Subscribing a new recipient

1

Open Notification Settings

From the dashboard or a table detail page, click the gear icon.
2

Click Subscribe new user

Enter their email address. This creates a wildcard subscription — they’ll immediately start receiving alerts for every table and check across every workspace.
3

Fine-tune from the grid

Use the recipient picker to select them, then adjust individual checks or tables as needed (see below).

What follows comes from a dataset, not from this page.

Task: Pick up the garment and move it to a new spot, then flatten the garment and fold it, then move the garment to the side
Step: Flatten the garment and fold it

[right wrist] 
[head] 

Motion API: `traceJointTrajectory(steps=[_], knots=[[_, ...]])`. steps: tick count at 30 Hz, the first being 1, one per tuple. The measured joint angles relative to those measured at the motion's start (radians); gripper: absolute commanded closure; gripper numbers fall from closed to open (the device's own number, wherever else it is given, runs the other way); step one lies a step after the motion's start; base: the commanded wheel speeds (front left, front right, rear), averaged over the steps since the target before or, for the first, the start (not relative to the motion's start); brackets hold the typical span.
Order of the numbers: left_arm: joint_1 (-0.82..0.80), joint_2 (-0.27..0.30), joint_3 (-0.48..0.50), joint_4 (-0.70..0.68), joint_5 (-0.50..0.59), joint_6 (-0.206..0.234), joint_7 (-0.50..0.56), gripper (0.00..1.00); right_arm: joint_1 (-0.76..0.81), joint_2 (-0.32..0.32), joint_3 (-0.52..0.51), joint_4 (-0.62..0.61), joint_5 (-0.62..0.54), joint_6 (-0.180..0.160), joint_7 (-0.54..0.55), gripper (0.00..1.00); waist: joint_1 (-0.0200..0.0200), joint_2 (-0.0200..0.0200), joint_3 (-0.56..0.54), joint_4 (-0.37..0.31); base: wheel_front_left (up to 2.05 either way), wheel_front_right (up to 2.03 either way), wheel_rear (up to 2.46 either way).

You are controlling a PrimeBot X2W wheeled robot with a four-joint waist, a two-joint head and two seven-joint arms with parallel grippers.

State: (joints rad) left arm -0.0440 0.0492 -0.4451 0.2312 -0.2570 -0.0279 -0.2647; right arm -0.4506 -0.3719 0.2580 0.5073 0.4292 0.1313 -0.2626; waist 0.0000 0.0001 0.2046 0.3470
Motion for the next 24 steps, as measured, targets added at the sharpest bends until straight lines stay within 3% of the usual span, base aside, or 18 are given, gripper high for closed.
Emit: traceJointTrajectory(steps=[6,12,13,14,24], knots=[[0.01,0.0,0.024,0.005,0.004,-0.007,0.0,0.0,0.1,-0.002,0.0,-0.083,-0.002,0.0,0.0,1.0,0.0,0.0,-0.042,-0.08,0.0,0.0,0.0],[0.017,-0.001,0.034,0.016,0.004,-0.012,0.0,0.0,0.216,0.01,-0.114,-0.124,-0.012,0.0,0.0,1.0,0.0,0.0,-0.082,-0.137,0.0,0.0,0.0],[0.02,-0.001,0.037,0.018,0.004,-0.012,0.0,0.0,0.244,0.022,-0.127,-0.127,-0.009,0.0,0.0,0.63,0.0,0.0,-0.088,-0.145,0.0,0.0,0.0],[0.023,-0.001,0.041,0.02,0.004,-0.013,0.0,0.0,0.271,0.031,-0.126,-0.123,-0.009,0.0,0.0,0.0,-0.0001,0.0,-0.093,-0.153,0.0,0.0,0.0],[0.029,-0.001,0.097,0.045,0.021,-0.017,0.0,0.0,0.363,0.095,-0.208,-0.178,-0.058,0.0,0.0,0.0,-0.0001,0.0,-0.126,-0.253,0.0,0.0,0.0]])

Managing a recipient’s preferences

Once a recipient is selected in the picker, the page shows one collapsible section per health-check type (for example, Table Segment Assignment Check). Each section lists every (workspace, table) pair for that check, with its current Passing / Failing status and that recipient’s effective Email and Muted state. From here you can:
  • Toggle Email for a single table/check cell, or flip the section header’s switch to enable/disable the check for every table at once.
  • Mute or Unmute a single failing cell, or use the section’s Mute All / Unmute All to snooze every currently-failing, email-enabled row in that section.
  • Use the page-level bulk actions — Enable Email for All, Disable Email for All, Mute All Failing, Unmute All — to act across the recipient’s entire subscription in one click.
  • Click the trash icon next to the recipient picker to remove them entirely — this deletes their wildcard subscription and every override, unsubscribing them from all table-health alerts. This can’t be undone (they’d need to be re-subscribed from scratch).
Muting is a temporary snooze, not a permanent opt-out: a muted check automatically un-mutes itself the next time it passes, so you won’t need to remember to turn it back on.

What triggers an email

Health checks are re-evaluated on a periodic cycle (by default, roughly every 20 minutes — the same cadence as the underlying cluster health check task). For each subscribed (recipient, table, check), an alert is generated when:
  • A check goes from passing to failing — an immediate “new failure” notification.
  • A previously-failing check recovers — an immediate “recovery” notification.
  • A check is still failing after its first alert — a periodic reminder (roughly once every 24 hours) instead of a fresh alert every cycle, so you aren’t paged repeatedly for a known, ongoing issue.
  • Nothing is sent the very first time a table/check pair is observed (so subscribing to everything doesn’t immediately blast you with the current state of the world) — you’ll only hear about it once something actually changes.
Each recipient gets at most one digest email per evaluation cycle per workspace, grouping new failures, still failing, and recovered checks into separate sections (each capped to the top affected tables, with a “+N more” note for the rest). The email links back to the Table Health Dashboard and to the specific failing table’s detail page, so you can jump straight from your inbox to the fix.
Alerting is currently email only. There is no Slack, PagerDuty, or webhook channel for Table Health alerts today.

Permissions required

The entire Observability section — the dashboard, table detail pages, and Notification Settings — requires Pinot Admin access (the PinotAdminSystemAdmin action). Triggering remediation additionally requires write access to the table’s workspace and an allow-listed account, as described above.
  • Cluster Health Dashboard — the cluster-, instance-, server-, broker-, controller-, and minion-level counterpart, covering the full health check catalog. Table Health surfaces a table-scoped subset of the same checks with a friendlier, per-table workflow plus alerting.
  • RBAC Actions — reference for PinotAdminSystemAdmin and other permission actions referenced above.